## EXERCISE OBJECTIVE
The answer is to be an exact copy of the lines below running from the line with "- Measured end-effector" down to the line with "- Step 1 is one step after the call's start", both ends included, and nothing more.

%%

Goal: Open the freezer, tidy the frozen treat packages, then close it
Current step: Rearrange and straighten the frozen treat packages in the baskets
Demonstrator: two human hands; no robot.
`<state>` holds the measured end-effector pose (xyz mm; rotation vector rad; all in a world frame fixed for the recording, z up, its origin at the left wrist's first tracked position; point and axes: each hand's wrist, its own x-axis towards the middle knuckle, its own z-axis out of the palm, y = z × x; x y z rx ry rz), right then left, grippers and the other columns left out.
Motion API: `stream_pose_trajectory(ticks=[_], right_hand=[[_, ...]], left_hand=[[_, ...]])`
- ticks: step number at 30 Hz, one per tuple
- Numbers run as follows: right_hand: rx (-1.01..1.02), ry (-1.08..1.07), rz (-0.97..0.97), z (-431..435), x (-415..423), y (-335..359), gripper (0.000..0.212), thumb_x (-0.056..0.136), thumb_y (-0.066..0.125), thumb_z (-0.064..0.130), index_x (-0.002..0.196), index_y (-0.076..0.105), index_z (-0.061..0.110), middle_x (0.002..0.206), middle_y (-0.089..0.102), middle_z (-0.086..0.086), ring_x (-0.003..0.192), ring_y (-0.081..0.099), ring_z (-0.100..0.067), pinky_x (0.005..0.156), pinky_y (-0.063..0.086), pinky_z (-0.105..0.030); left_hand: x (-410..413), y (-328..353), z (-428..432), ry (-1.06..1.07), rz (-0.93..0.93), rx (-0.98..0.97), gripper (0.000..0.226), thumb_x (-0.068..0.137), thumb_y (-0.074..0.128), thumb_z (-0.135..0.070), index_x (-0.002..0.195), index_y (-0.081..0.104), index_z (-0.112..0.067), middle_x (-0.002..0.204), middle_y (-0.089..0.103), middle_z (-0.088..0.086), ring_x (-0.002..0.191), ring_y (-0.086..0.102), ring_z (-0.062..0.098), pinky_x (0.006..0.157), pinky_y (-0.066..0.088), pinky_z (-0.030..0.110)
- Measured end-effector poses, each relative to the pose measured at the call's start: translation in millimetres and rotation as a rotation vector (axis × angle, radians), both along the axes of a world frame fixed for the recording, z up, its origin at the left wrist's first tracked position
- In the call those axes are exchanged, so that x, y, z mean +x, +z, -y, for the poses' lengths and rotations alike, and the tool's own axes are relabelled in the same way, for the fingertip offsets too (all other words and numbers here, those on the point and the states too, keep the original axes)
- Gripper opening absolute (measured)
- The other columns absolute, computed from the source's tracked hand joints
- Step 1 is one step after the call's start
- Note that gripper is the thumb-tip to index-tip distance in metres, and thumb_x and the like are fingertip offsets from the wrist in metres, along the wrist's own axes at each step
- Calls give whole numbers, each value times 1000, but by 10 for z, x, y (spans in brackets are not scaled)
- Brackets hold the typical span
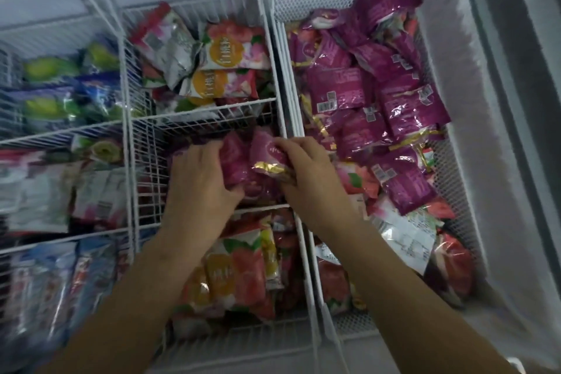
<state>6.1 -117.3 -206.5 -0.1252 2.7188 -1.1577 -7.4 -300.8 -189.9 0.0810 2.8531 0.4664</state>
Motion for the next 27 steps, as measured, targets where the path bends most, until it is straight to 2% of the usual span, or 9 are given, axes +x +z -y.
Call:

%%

## EXPECTED ANSWER
- Measured end-effector poses, each relative to the pose measured at the call's start: translation in millimetres and rotation as a rotation vector (axis × angle, radians), both along the axes of a world frame fixed for the recording, z up, its origin at the left wrist's first tracked position
- In the call those axes are exchanged, so that x, y, z mean +x, +z, -y, for the poses' lengths and rotations alike, and the tool's own axes are relabelled in the same way, for the fingertip offsets too (all other words and numbers here, those on the point and the states too, keep the original axes)
- Gripper opening absolute (measured)
- The other columns absolute, computed from the source's tracked hand joints
- Step 1 is one step after the call's start

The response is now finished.